Os elementos que constituem um estilo são os elementos formais de uma arte. A técnica permite ao artista amoldar esses elementos a fim de exprimir a sua arte, porém a virtuosidade num certo estilo não implica eficiência num outro, sobretudo quando este outro deriva de convenções de cultura diferente. Assim, por exemplo, a música européia baseia-se em convenções como a escala de sete notas, com seus acidentes, e ênfase numa afinação perfeita, intervalos perfeitamente definidos que permitem a combinação vertical de diferentes vozes (harmonia) ou horizontal de diferentes melodias (contraponto, polifonia e politonia quando em tons diferentes) e, empregando-se os sons em agregados de 12 sons (sete notas e cinco acidentes) estruturados de uma maneira convencionada pelo compositor, mas seguida de fio a pavio numa determinada obra, teremos a técnica dodecafônica de Schoenberg.
A música africana difere radicalmente desta concepção, usando intervalos menores do que meio-tom e produzindo uma indeterminação na afinação (como a concebemos). Muito mais importante do que isto é a prioridade dada ao ritmo, essência dessas músicas chamadas "primitivas". A melodia é um simples acessório da estrutura rítima e não vice-versa, como na música européia. Polirritmia é no caso (quanto à importância) o que corresponde à polifonia na música dos conservatórios.
No Jazz, música essencialmente híbrida, tanto o ritmo quanto os preceitos melódico-harmônicos são levados em conta. Também nele os instrumentos de sopro contribuem para sua polirritmia conjuntamente com os diversos instrumentos da seção rítmica. Tem que haver um entrosamento de texturas rítmicas que resolvem num mesmo espírito, produzindo um balanceio irresistível ou swing. Aliás, aos instrumentos de sopro, além da função melódica, confere-se uma função rítmica ao vibrato e ao fraseado.

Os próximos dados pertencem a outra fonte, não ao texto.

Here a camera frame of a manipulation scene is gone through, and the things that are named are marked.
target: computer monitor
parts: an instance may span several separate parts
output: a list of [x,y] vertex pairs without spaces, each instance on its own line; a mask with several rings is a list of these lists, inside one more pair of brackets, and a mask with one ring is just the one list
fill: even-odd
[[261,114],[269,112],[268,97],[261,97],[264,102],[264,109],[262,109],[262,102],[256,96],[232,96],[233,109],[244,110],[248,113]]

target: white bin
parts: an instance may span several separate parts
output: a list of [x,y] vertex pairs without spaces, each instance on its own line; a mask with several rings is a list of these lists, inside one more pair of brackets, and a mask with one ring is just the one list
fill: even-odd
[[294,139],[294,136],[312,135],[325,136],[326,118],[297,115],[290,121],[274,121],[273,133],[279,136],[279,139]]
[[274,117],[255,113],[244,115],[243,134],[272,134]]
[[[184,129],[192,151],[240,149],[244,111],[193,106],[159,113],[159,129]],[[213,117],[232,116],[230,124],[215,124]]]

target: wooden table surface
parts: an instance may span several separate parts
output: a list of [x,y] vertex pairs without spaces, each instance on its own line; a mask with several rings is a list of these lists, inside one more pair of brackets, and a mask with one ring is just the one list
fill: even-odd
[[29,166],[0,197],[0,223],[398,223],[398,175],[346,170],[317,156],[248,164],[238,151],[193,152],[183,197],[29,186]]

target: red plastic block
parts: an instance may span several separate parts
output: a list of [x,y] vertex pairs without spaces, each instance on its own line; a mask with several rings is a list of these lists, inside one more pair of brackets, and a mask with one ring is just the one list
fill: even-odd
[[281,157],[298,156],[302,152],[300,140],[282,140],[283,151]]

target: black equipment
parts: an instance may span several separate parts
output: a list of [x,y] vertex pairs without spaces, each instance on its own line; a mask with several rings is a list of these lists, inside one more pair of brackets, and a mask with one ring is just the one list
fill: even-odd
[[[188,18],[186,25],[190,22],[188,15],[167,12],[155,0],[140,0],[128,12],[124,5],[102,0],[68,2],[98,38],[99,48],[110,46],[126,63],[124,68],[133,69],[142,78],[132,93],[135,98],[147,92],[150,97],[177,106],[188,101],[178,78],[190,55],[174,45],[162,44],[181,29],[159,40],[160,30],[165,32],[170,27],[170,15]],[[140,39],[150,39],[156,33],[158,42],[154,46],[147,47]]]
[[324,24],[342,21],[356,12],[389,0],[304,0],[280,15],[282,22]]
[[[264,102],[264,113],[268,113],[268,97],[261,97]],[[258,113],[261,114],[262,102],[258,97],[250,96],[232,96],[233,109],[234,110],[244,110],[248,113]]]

Depois da polirritmia, o tratamento da matéria sonora é um dos elementos essenciais ao Jazz. Os músicos abandonaram as sonoridades prescritas pelas regras das academias para produzirem sonoridades sui gereris que muitas vezes até servem para os identificarem. Assim, há uma grande diferença entre um solo gravado pelo seu criador e o mesmo transposto para a pauta, justamente porque o senso do ritmo, as pequenas malandragens no fraseado e, evidentemente, a sonoridade não são passíveis de notação. Também o fato de que os solos são criações extemporâneas, reforça essa diferença. Assim, a polirritmia em que concorrem todos os instrumentos da orquestra, aliada à invenção melódica da improvisação, é a qualidade dos sons que por si mesmo são altamente expressivos e constituem a essência do Jazz. É, também, bom frisar que em geral não existe tanto rigor na afinação, ou melhor, que às vezes há uma bemolização franca ou sugestiva (um quarto de tom) no terceiro, no quinto e no sétimo grau da escala (blue notes). Essas particularidades em sua relação com a origem africana, devem ser distinguidas. A essencialidade da polirritmia é parte integrante do Jazz, mas é muito diferente da africana. O espírito continua numa forma diferente. Na música africana usam-se frequentemente ritmos mais complexos (7/4 e 7/8). No Jazz o isocronismo de base é absolutamente essencial. Temos a grande influência do ritmo do trem, por exemplo, como elemento cultural novo. Também concorrem para a expressão do ritmo, instrumentos de sopro de grande maleabilidade, não apenas acessórios como na música africana. A estrutura harmônica do fraseado que deve contribuir para o ritmo baseia-se praticamente na harmonia européia, excetuando-se as bemolizações descritas acima. Mais importante, a invenção melódica nas improvisações individuais ou coletivas está ligada à estrutura harmônica (européia) dos temas sobre os quais se improvisa. Mesmo os primeiro músicos de Jazz, muitos dos quais não sabiam ler (música), tinham que ter uma intuição para a harmonia, senão não seriam capazes de tocar.
(JAZZ PANORAMA, escrito por Jorge Guinle em 1953).